Segunda Turma do STF vai analisar pedido de liberdade de Lula na próxima terça

Segunda Turma do STF vai analisar pedido de liberdade de Lula na próxima terça

Processo movido pela defesa de Lula pede que seja reconhecida a suposta 'perda da imparcialidade' do ex-juiz federal Sérgio Moro

Teo Cury e Amanda Pupo/BRASÍLIA

29 Novembro 2018 | 19h27

Luiz Inácio Lula da Silva (PT), ex-presidente do Brasil Foto: André Dusek / Estadão

A Segunda Turma do Supremo Tribunal Federal (STF) analisará o habeas corpus apresentado pela defesa do ex-presidente Luiz Inácio Lula da Silva (PT) na próxima terça-feira, 4 de dezembro. Em despacho que liberava o pedido para a pauta publicado nesta terça, o ministro Edson Fachin, relator do habeas corpus, sugeriu que a análise fosse feita nesta data. Nesta noite, a Procuradora-Geral da República, Raquel Dodge, pediu ao Supremo rejeição ao pedido.
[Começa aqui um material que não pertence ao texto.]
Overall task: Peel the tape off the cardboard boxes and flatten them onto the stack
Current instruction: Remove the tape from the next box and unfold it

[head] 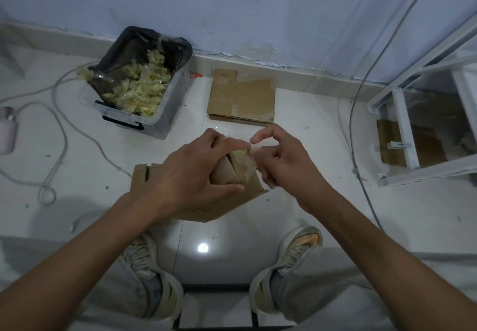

Apresentado no início de novembro, o processo de Lula pede que seja reconhecida a suposta “perda da imparcialidade” do ex-juiz federal Sérgio Moro, anulando-se todos os atos do então magistrado no caso do tríplex do Guarujá e em outras ações penais que miram o petista. Caso seja atendido, o pedido resultaria na liberdade do petista.

Além de Lewandowski e Fachin, integram a Segunda Turma do STF os ministros Cármen Lúcia, Gilmar Mendes e o decano do tribunal, ministro Celso de Mello. A defesa de Lula entrou com um novo habeas corpus no STF depois que Moro aceitou convite para ser ministro da pasta da Justiça e Segurança Pública no governo do presidente eleito, Jair Bolsonaro (PSL).

Para os advogados do ex-presidente, Moro agiu no caso de Lula “movido por interesses pessoais e estranhos à atividade jurisdicional, revelando, ainda, inimizade pessoal” com o ex-presidente. “Lula está sendo vítima de verdadeira caçada judicial entabulada por um agente togado que se utilizou indevidamente de expedientes jurídicos para perseguir politicamente um cidadão”, sustentam os defensores do petista.

Caso. O Tribunal Regional Federal da 4ª Região (TRF-4) condenou Lula a 12 anos e um mês de prisão no caso do “tríplex do Guarujá”, pelos crimes de corrupção passiva e lavagem de dinheiro. Com base nessa condenação, Lula foi enquadrado na Lei da Ficha Limpa e teve o registro de sua candidatura negado pelo Tribunal Superior Eleitoral (TSE) no dia 1º de setembro.